_WHAT TO PRODUCE_:
Pull every line with the word "transparent" out of the entries below.

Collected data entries
- - - -
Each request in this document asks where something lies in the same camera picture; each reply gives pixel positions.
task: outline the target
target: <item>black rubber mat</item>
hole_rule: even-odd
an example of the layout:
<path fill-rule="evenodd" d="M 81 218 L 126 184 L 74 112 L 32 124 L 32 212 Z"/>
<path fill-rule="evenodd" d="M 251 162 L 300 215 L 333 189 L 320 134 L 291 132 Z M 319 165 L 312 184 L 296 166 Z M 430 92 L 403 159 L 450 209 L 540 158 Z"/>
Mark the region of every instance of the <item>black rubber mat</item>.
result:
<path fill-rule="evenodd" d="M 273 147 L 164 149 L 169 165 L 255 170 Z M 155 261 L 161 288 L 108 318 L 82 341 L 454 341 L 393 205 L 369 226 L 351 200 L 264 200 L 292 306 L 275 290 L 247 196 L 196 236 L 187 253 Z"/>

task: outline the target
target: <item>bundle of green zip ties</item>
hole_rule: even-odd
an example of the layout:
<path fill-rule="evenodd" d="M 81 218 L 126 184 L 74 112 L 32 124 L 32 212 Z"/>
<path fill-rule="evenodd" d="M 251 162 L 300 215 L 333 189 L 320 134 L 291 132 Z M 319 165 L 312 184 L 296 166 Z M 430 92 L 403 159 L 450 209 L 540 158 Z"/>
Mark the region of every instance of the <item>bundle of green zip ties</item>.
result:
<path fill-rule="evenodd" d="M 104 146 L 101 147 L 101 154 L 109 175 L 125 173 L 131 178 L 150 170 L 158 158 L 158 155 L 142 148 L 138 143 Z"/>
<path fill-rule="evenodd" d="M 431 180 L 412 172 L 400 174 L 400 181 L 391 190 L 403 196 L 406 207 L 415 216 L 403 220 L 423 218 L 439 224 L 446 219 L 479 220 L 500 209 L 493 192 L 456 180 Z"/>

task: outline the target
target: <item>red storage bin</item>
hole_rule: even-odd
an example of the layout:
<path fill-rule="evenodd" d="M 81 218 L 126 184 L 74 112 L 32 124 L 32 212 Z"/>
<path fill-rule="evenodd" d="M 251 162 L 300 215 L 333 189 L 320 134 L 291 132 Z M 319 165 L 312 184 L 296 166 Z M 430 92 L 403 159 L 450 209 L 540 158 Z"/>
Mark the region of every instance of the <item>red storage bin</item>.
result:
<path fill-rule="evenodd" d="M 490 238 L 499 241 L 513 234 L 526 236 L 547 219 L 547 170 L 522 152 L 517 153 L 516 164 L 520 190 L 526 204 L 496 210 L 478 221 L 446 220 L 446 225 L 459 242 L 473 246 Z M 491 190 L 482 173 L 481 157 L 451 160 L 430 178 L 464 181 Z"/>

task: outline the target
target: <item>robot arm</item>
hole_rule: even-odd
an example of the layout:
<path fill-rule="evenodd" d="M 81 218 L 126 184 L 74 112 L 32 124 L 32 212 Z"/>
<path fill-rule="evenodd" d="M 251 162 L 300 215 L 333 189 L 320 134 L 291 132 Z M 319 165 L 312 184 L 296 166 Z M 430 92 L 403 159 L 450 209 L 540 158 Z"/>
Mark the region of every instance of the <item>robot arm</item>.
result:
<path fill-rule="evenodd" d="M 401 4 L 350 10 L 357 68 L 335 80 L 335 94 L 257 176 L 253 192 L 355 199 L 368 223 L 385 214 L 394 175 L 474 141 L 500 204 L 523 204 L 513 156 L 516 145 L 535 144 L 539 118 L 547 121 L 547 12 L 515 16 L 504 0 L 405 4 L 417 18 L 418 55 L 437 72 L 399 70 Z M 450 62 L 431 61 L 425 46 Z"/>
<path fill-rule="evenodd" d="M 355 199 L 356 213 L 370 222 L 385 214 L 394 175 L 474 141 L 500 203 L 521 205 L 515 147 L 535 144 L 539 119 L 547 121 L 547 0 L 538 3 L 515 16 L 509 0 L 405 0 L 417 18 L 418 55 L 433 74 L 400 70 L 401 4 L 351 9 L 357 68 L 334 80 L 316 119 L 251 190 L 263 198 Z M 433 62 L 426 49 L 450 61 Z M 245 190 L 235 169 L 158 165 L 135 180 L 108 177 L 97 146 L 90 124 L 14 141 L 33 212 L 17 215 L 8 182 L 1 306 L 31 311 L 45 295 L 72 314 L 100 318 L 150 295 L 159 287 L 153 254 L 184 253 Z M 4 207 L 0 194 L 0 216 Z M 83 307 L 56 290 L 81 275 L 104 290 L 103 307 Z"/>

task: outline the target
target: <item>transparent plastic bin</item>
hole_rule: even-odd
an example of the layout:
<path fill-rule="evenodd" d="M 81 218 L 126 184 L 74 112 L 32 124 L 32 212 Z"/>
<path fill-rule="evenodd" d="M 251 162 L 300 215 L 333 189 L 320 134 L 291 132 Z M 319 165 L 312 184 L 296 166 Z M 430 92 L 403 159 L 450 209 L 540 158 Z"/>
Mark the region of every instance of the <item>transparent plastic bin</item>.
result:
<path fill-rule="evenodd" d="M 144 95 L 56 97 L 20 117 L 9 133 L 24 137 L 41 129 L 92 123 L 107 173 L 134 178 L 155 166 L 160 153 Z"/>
- - - -
_RESULT_:
target: <item>transparent plastic bin</item>
Mark the region of every instance of the <item>transparent plastic bin</item>.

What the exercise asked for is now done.